3.10.2011

This Artistic Life.

Two confessions:

1. I am a public radio addict. Morning Edition, Eight Forty-Eight, Fresh Air, All Things Considered, This American Life. Without cable and time, I have limited connections to what is going on in the world. Thanks to public radio, namely WBEZ and NPR, I'm at least tuned in. More than that, I find the sound of their voices comforting, their stories fascinating, and let's not ignore the fact that it has rescued me from the utter dread that is pop music radio.

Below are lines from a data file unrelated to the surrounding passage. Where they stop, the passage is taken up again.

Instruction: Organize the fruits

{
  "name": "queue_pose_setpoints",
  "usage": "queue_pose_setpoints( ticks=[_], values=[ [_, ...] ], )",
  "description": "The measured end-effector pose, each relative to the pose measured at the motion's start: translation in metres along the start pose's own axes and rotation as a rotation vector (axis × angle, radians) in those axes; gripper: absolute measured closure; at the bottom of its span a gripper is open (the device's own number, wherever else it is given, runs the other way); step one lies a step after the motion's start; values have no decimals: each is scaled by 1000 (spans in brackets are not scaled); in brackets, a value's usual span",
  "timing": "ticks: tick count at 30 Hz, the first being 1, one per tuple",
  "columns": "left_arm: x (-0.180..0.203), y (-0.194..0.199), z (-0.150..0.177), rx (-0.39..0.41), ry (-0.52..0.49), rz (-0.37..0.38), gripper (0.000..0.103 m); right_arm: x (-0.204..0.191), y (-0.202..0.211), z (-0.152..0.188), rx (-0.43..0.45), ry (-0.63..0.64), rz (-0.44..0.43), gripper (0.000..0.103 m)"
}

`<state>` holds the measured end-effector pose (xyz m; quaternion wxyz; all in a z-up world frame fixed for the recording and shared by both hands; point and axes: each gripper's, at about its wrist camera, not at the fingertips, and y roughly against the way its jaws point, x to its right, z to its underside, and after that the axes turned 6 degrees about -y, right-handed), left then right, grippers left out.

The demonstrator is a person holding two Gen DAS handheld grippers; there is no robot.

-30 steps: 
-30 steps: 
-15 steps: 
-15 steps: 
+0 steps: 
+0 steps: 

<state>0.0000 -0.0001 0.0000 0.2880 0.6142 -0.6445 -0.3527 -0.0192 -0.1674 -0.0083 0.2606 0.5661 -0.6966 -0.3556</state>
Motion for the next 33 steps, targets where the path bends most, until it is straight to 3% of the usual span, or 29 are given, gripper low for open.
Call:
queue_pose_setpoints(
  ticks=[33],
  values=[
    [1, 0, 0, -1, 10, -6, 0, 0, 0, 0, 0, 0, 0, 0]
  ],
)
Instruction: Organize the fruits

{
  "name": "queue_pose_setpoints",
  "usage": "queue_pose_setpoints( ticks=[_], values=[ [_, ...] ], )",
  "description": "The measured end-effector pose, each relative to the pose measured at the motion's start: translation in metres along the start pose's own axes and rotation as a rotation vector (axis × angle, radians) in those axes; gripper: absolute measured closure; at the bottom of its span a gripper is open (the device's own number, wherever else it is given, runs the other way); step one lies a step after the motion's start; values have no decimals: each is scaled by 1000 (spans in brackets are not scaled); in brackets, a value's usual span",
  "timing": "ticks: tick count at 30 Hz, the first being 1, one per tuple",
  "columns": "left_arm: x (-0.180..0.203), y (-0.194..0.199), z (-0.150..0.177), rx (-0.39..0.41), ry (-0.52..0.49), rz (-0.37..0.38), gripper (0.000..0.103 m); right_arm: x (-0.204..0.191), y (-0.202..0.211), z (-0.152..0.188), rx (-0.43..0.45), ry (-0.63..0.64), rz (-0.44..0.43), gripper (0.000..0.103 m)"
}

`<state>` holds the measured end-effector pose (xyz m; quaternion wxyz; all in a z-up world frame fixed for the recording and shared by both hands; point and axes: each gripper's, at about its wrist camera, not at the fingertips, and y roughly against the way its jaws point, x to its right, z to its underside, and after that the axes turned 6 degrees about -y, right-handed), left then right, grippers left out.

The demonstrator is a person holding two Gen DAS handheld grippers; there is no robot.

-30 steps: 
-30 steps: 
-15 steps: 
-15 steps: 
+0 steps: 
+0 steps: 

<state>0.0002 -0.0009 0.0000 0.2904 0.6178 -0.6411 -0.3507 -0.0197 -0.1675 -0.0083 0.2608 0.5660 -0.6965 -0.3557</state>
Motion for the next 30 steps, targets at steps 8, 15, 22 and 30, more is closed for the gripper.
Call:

2. I have taste. I have a deep love for all things artistic and I consider myself an artist of words, images and food. But I often recognize as I write, paint, photograph or cook that while I know the difference between what's good and what isn't, I am just not up to par with others out there. It took me a long time to admit this, and while the thought is somewhat discouraging, it's also inspiring. So the more I see of something that's good, the more I aspire to become good... After all, art and excellence take practice.

Just ask Ira Glass, creator of This American Life.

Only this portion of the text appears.